Al día siguiente, otro tramo: 23 kilómetros. Con los pies adoloridos, se calzan, de nuevo, las botas para seguir nuevas flechas. El punto de partida, Sarria. Más calor, menos brisa, más cansancio. “Buen camino”, se dicen unos a otros. Hay una camaradería, una energía, de la que se escucha hablar, pero que se necesita experimentar cuando todos comparten esa sensación de miles de gotas de sudor que inundan todo el organismo.
Los ruteros cantan temas por países, toman agua, buscan la sombra. Para vivir el silencio es necesario quedarse un poco atrás, para concentrarse en el paisaje montañoso, en el cielo azul, en los peregrinos que caminan con sus grandes morrales mirando sus pisadas, inmersos en sus propios pensamientos o en el cansancio.

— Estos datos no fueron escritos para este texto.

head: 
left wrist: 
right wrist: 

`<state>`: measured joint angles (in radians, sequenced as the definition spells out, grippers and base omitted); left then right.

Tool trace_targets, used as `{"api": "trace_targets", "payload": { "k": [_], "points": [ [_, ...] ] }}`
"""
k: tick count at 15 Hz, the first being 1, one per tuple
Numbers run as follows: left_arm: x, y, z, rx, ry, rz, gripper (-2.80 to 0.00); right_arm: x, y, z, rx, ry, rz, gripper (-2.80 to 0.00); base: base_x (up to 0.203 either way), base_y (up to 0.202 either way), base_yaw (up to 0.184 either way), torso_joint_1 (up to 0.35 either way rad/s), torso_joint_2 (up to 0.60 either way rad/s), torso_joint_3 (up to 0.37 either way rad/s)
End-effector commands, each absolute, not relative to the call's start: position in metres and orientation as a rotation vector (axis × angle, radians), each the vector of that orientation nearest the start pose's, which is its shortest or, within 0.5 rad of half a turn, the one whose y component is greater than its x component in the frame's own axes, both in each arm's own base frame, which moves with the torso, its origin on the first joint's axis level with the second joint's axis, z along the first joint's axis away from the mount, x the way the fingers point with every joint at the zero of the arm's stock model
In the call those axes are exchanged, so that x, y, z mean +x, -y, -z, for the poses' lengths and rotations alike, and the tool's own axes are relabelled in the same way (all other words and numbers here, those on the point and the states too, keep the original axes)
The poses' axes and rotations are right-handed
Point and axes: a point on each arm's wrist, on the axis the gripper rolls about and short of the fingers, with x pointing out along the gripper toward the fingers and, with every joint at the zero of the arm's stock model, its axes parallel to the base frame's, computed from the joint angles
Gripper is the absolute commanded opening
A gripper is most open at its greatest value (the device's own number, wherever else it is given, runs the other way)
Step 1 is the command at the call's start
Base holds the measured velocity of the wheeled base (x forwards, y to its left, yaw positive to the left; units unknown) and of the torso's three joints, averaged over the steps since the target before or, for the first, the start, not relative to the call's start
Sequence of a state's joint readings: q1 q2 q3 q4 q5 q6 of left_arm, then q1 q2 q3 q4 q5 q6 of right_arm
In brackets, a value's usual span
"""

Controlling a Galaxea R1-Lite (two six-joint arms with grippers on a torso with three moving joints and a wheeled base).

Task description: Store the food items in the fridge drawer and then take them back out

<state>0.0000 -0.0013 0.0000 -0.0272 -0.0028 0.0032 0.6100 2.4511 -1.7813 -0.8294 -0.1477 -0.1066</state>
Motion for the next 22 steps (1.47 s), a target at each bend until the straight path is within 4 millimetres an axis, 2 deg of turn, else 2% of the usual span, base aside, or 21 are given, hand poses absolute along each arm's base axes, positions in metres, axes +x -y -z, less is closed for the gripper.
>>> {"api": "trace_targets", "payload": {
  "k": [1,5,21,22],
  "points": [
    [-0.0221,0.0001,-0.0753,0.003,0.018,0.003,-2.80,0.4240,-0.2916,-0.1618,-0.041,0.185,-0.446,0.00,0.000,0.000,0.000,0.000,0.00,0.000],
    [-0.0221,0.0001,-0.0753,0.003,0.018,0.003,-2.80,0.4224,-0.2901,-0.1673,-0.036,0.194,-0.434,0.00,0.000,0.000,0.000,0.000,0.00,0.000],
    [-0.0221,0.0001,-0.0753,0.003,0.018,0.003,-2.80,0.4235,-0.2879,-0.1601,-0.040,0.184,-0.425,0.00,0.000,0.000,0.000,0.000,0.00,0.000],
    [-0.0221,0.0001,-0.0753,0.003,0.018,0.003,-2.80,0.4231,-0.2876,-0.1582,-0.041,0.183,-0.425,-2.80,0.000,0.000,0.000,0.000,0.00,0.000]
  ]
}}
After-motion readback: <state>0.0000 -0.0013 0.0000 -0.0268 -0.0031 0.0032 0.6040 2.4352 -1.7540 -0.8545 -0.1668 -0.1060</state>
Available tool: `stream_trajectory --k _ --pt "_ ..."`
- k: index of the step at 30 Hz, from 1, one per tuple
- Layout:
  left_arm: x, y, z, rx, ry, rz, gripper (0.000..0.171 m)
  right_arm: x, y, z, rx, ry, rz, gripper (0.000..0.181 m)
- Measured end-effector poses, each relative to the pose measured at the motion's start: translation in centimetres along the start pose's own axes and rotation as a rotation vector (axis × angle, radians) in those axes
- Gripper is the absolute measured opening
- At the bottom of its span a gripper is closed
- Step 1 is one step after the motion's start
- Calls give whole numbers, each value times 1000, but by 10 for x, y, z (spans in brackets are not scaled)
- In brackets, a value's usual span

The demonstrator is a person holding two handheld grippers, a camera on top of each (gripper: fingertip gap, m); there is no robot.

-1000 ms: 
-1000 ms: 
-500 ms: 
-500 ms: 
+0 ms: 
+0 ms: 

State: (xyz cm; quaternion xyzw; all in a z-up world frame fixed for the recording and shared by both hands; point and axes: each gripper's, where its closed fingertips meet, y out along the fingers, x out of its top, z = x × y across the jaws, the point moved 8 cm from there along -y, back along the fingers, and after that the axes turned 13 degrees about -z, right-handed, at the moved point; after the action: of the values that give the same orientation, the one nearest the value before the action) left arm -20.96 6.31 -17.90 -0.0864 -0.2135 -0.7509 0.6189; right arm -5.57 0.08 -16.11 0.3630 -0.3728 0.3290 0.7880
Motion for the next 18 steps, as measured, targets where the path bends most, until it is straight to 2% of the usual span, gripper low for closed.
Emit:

La concentración, sin embargo, dura poco, porque los llamados de los monitores de la Ruta invitan a apurar el paso para no dejar vacíos entre los tres grupos que se formaron para controlar a la masa.
Al fondo se observa Portomarín, un pueblito peregrino un poco más grande. 23 kilómetros y uno se pregunta cómo lo hacen los que caminan los 700 kilómetros, en unos quince o veinte días.
El último esfuerzo. Parece que Portomarín en lugar de estar más cerca, lo estuvieran corriendo. Una torre con muchos escalones, es la meta. Aplausos, los ruteros llegaron.
Una noche de descanso y, al día siguiente, un impulso en autobús para arribar hasta Monte do Gozo, el monte de la alegría, desde donde se observa a lo lejos Santiago de Compostela. Cinco, siete kilómetros de caminata, poco ya. Los 13 ruteros colombianos sacan su bandera y se abrazan. Están “superfelices”. Tienen los pies adoloridos y la espalda aporreada por los quince días de campamentos. “No ha sido fácil, pero todo ha sido bonito”, dice Daniela Suárez.
Este sábado 7 de agosto dejarán España y será Colombia quien acoja a los ruteros por otros quince días. Los colombianos quieren mostrarles a sus amigos de la Ruta su país. Están emocionados.
El sacerdote de la misa del peregrino tenía razón, caminando hacia Santiago se observa la creación; todos somos buscadores, se busca un porqué para continuar. Los organizadores de la Ruta comentan que el camino viene por dentro. Unos 50 kilómetros de 700, es una muestra, quizá no mucho, pero allí están, en Santiago, como los peregrinos que querían ser.